I've spent 15 years feeding people through Maven Meals. But the thing that got me into this work in the first place wasn't food, exactly. It was the making of it. The hands-in-the-bowl, flour-on-the-counter, watch-it-come-together part. The food was always the proof that something real happened.

This year, I took that feeling and built something around it.

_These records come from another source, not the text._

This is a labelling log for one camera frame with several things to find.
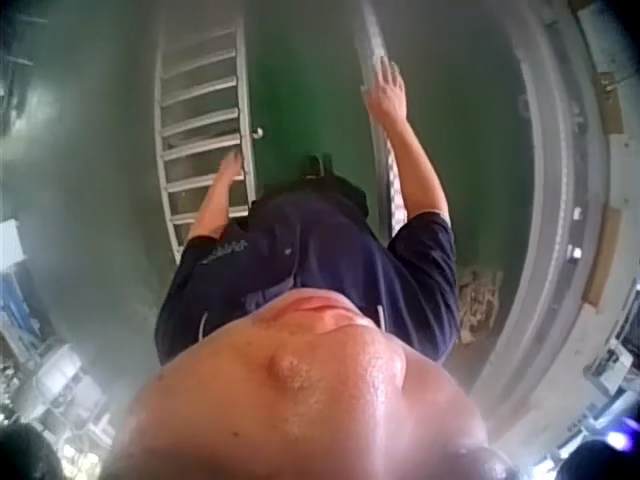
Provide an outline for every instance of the person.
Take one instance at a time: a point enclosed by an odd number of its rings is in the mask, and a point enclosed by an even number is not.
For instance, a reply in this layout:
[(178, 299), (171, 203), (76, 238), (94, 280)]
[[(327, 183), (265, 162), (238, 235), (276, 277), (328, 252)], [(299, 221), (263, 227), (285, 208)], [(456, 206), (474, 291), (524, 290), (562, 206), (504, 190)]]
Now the person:
[(453, 235), (395, 64), (365, 101), (408, 223), (385, 248), (362, 192), (325, 175), (267, 195), (240, 228), (242, 159), (225, 158), (159, 315), (164, 367), (104, 478), (512, 478), (441, 366), (458, 333)]
[(0, 471), (12, 480), (63, 480), (62, 462), (49, 441), (29, 423), (0, 428)]

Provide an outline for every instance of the shirt sleeve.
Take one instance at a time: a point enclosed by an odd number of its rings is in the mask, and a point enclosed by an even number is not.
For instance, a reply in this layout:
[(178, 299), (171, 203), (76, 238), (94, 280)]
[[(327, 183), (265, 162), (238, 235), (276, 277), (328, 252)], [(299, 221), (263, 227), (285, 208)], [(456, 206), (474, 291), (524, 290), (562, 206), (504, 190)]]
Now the shirt sleeve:
[(195, 237), (182, 252), (155, 329), (158, 359), (164, 365), (198, 341), (197, 305), (189, 301), (188, 285), (194, 269), (213, 252), (218, 240)]
[(428, 357), (441, 360), (459, 332), (451, 227), (439, 213), (417, 215), (391, 240), (389, 252), (416, 284), (426, 312), (413, 321), (417, 337), (413, 346)]

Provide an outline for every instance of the hand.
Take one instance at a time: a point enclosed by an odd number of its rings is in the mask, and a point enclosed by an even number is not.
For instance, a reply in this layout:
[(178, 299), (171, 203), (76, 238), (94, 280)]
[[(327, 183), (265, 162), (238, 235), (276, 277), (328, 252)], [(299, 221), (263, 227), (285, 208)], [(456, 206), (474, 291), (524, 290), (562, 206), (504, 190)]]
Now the hand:
[(373, 87), (364, 92), (367, 110), (385, 130), (407, 120), (407, 95), (404, 80), (395, 63), (383, 57)]
[(216, 179), (232, 183), (236, 177), (242, 175), (242, 165), (242, 154), (237, 150), (232, 150), (220, 162), (220, 170)]

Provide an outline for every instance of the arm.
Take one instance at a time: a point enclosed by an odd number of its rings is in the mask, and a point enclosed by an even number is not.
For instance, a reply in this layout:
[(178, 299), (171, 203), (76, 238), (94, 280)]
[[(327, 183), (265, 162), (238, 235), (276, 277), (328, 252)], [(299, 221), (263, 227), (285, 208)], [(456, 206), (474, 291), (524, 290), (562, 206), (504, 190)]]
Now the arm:
[(187, 241), (194, 237), (220, 238), (229, 223), (229, 192), (241, 174), (242, 156), (237, 152), (229, 153), (220, 164), (220, 171), (202, 202)]
[(407, 120), (404, 81), (395, 63), (381, 60), (375, 84), (366, 92), (365, 100), (369, 113), (391, 144), (409, 220), (429, 211), (448, 220), (449, 207), (438, 175)]

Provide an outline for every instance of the navy t-shirt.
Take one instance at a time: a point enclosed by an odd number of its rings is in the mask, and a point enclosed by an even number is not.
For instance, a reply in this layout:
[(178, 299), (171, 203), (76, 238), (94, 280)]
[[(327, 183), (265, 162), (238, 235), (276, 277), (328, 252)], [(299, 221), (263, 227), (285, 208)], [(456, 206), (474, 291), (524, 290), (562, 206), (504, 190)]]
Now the navy t-shirt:
[(245, 230), (229, 224), (218, 240), (189, 241), (156, 325), (160, 362), (295, 288), (339, 292), (387, 332), (443, 360), (458, 335), (447, 221), (420, 214), (384, 248), (341, 200), (290, 192), (252, 212)]

Chef Heidi Finley preparing a meal outdoors at Iola Gardens on Vashon Island

What Mischief & Makers Camp Actually Is

It's a weekend. August 7 through 9 at Iola Gardens on Vashon Island. You take the Friday evening ferry (the water crossing is part of it; once you're on the boat, the weekend has started), and you spend the next two and a half days making things, eating meals I'm cooking for you on-site, and sitting around a fire with about 35 other people who showed up for the same reason.

There are nine workshops, and you choose four. Every single one is taught by a working artist with real credentials and real studio practices. These aren't hobbyists giving a demo. These are people who have built careers making things, and they're going to sit down with you and show you how.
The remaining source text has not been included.